(RECORDED DATA Opens)
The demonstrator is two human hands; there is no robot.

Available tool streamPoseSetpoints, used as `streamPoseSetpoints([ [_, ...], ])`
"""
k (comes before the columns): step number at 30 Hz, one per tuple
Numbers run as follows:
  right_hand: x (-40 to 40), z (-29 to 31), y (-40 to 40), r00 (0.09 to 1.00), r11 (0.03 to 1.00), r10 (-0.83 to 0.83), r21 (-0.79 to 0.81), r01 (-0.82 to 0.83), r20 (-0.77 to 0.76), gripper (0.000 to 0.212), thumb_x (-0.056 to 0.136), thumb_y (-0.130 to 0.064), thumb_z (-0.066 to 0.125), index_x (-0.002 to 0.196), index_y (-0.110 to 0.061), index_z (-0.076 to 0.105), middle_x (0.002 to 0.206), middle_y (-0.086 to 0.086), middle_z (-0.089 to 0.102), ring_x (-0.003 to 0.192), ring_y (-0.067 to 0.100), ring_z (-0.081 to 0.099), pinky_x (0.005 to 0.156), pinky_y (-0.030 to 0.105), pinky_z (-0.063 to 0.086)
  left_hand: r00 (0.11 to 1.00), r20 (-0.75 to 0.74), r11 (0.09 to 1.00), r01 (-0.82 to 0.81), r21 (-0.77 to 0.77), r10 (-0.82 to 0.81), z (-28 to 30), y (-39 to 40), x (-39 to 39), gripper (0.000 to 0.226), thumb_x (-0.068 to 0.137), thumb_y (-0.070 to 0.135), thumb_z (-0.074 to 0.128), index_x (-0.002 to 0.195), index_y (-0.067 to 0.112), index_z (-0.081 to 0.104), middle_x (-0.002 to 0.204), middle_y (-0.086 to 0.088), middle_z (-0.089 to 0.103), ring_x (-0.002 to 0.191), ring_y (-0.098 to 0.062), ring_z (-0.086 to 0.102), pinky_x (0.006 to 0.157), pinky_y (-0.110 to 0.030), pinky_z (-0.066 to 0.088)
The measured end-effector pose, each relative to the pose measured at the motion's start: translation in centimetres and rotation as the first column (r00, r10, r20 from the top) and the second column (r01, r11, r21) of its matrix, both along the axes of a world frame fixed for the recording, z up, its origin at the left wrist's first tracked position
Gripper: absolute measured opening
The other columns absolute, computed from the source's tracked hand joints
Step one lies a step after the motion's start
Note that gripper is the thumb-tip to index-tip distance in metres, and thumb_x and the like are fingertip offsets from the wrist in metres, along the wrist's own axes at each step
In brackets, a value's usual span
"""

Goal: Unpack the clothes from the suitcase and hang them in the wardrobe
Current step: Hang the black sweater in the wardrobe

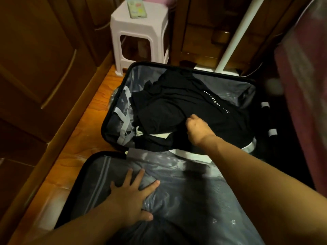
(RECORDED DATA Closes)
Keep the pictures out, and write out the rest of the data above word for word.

The demonstrator is two human hands; there is no robot.

Available tool streamPoseSetpoints, used as `streamPoseSetpoints([ [_, ...], ])`
"""
k (comes before the columns): step number at 30 Hz, one per tuple
Numbers run as follows:
  right_hand: x (-40 to 40), z (-29 to 31), y (-40 to 40), r00 (0.09 to 1.00), r11 (0.03 to 1.00), r10 (-0.83 to 0.83), r21 (-0.79 to 0.81), r01 (-0.82 to 0.83), r20 (-0.77 to 0.76), gripper (0.000 to 0.212), thumb_x (-0.056 to 0.136), thumb_y (-0.130 to 0.064), thumb_z (-0.066 to 0.125), index_x (-0.002 to 0.196), index_y (-0.110 to 0.061), index_z (-0.076 to 0.105), middle_x (0.002 to 0.206), middle_y (-0.086 to 0.086), middle_z (-0.089 to 0.102), ring_x (-0.003 to 0.192), ring_y (-0.067 to 0.100), ring_z (-0.081 to 0.099), pinky_x (0.005 to 0.156), pinky_y (-0.030 to 0.105), pinky_z (-0.063 to 0.086)
  left_hand: r00 (0.11 to 1.00), r20 (-0.75 to 0.74), r11 (0.09 to 1.00), r01 (-0.82 to 0.81), r21 (-0.77 to 0.77), r10 (-0.82 to 0.81), z (-28 to 30), y (-39 to 40), x (-39 to 39), gripper (0.000 to 0.226), thumb_x (-0.068 to 0.137), thumb_y (-0.070 to 0.135), thumb_z (-0.074 to 0.128), index_x (-0.002 to 0.195), index_y (-0.067 to 0.112), index_z (-0.081 to 0.104), middle_x (-0.002 to 0.204), middle_y (-0.086 to 0.088), middle_z (-0.089 to 0.103), ring_x (-0.002 to 0.191), ring_y (-0.098 to 0.062), ring_z (-0.086 to 0.102), pinky_x (0.006 to 0.157), pinky_y (-0.110 to 0.030), pinky_z (-0.066 to 0.088)
The measured end-effector pose, each relative to the pose measured at the motion's start: translation in centimetres and rotation as the first column (r00, r10, r20 from the top) and the second column (r01, r11, r21) of its matrix, both along the axes of a world frame fixed for the recording, z up, its origin at the left wrist's first tracked position
Gripper: absolute measured opening
The other columns absolute, computed from the source's tracked hand joints
Step one lies a step after the motion's start
Note that gripper is the thumb-tip to index-tip distance in metres, and thumb_x and the like are fingertip offsets from the wrist in metres, along the wrist's own axes at each step
In brackets, a value's usual span
"""

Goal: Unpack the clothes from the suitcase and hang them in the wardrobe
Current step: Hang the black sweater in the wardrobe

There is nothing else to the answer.